「MT-28」「MTIウェッジ」など数々の名器を世に送り出し、日米両ツアーで多くのプロ支給品を手がけたクラブ設計家、宮城裕治氏が流行に惑わされないクラブ選びとクラブ設計の真実をクールに解説。今回はツアープロがニューモデルにスイッチするとき、何にこだわってどんなところをチェックするのか教えてもらった。
画像: 7月にドライバーをタイトリスト「GT4」にスイッチした幡地隆寛。9月の『バンテリン東海クラシック」で2勝目を挙げた(写真/岡沢裕行)

7月にドライバーをタイトリスト「GT4」にスイッチした幡地隆寛。9月の『バンテリン東海クラシック」で2勝目を挙げた(写真/岡沢裕行)

「飛べば嬉しい」アマチュアとはまったく違う

みんゴル取材班(以下、み):「タイトリストGT」は契約選手が一挙にスイッチしましたが、プロがクラブやボールをニューモデルに替えるとき、どんなところを気にするのでしょうか? ツアー帯同の経験も豊富な宮城さんに教えていただきたいと思います。

宮城:ドライバー、アイアン、ウェッジでちょっとずつ違いますが、ドライバーとアイアンに関しては、プロが一番気にするポイントは出球の方向です。それぞれ自分の出したい方向や出しやすい方向があるので、そっちに飛ぶことが第一条件です。たとえばドローヒッターだったら自分の目線から消えるギリギリのところで1メートル右とか、選手によって表現の仕方は様々ですが。

み:われわれアベレージゴルファーはとりあえず真っすぐ飛べば嬉しいのですが。

宮城:真っすぐ出ればいいというものではありません。プロのスウィング軌道はほぼ一定なので、それに対してクラブがどんな球を打たせてくれるかというところを見ます。ドローヒッターであれ、フェードヒッターであれ、真っすぐ出てしまうクラブは使いません。

み:ほかにもプロが譲らないポイントはありますか?

宮城:2番目は打ち出し角とスピン量です。ドライバーであれば飛距離に直結するポイントです。弾道計測機のデータも参考にしますが、実際に飛んでいくボールの見た目の強さとか重さを重要視するプロは多いですね。アイアンの場合はとくにショートアイアンのスピン量です。こちらはスコアに直結する要素です。

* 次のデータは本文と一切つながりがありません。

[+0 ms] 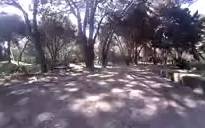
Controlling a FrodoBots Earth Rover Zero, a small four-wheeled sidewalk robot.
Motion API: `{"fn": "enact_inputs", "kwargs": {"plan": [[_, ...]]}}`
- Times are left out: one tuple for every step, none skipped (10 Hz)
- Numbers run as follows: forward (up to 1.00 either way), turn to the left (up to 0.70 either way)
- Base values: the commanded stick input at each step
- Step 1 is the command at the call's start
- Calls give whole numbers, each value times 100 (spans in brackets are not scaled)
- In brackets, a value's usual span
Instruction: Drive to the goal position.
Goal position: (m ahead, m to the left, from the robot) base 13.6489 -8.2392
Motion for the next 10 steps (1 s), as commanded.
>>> {"fn": "enact_inputs", "kwargs": {"plan": [[85, 0], [85, 0], [85, 0], [85, -11], [85, -34], [85, 0], [85, 0], [85, 0], [85, 0], [85, 0]]}}
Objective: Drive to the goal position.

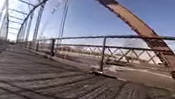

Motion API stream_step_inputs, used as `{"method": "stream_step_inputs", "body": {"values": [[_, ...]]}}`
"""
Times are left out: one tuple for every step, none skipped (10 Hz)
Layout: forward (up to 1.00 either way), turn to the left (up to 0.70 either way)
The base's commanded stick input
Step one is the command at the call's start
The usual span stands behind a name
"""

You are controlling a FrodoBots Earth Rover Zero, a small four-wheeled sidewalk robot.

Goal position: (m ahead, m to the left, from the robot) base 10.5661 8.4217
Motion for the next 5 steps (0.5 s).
{"method": "stream_step_inputs", "body": {"values": [[1.0,0.4],[1.0,0.4],[1.0,0.4],[1.0,0.4],[1.0,0.4]]}}
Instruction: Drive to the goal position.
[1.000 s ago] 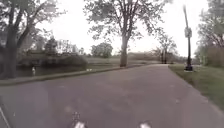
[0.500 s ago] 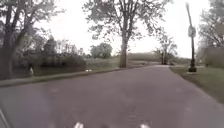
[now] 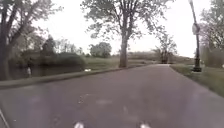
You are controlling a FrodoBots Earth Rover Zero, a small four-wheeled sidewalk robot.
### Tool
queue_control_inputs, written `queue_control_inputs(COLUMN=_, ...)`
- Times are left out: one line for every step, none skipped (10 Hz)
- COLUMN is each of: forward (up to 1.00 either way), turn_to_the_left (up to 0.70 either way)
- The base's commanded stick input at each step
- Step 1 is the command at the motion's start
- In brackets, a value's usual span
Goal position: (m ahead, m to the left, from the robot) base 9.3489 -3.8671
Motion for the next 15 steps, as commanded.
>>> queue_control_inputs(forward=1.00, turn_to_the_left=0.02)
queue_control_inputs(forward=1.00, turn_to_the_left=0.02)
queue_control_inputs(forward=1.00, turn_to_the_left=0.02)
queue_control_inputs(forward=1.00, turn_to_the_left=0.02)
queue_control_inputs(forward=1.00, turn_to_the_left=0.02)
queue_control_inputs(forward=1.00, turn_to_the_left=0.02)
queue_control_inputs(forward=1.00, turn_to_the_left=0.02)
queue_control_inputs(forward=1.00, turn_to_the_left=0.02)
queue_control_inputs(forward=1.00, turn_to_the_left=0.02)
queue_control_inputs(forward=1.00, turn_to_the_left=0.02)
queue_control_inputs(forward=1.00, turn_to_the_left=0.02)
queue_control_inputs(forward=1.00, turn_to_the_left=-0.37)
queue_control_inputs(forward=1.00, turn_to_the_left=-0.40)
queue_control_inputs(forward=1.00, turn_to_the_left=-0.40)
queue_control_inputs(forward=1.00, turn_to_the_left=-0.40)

み:かまえたときの顔とか見た目はあまり気にしないものですか?

宮城:そもそもクラブメーカーは中身を進化させても、顔をあまり大きく変えることはありません。タイトリストなんかは昔から顔がきれいなので「GT」も違和感なく替えることができたと思います。音や打感もプロは大事にします。初速は出たほうがいいけれど、球離れが速く感じるクラブは使いづらいといいます。

み:ボールをスイッチするときはどうでしょう? アマチュアは飛べば嬉しいですけれど。

宮城:アマチュアはドライバーで飛ぶボールを評価しますが、これも飛べばいいというものではありません。プロはニューボールをアプローチやパターから試します。なぜならパターやアプローチで初速が変ってしまうと距離感が合わなくなって使えないからです。初速が速すぎるとどうしてもインパクトでゆるみやすく距離感が狂ってきます。

み:秋から年明けにかけてニューモデルラッシュが続きますが、アマチュアがクラブを替えるのに一番いいタイミングは?

宮城:ニューモデルが出るタイミングに合わせると冬の寒い時期にフィッティングすることになります。プロでも開幕ダッシュを決めても、6月くらいに成績が落ちてくる選手がよくいます。これは体が動かないときのスウィングに合わせてクラブを作り、暖かくなって振れてくると球がつかまりすぎたりするからです。また、調子が悪いときではなく、調子がいいときのスイングに合わせるのが鉄則です。アマチュアの皆さんも寒くなる前に替えるか、春まで待ったほうがいいと思います。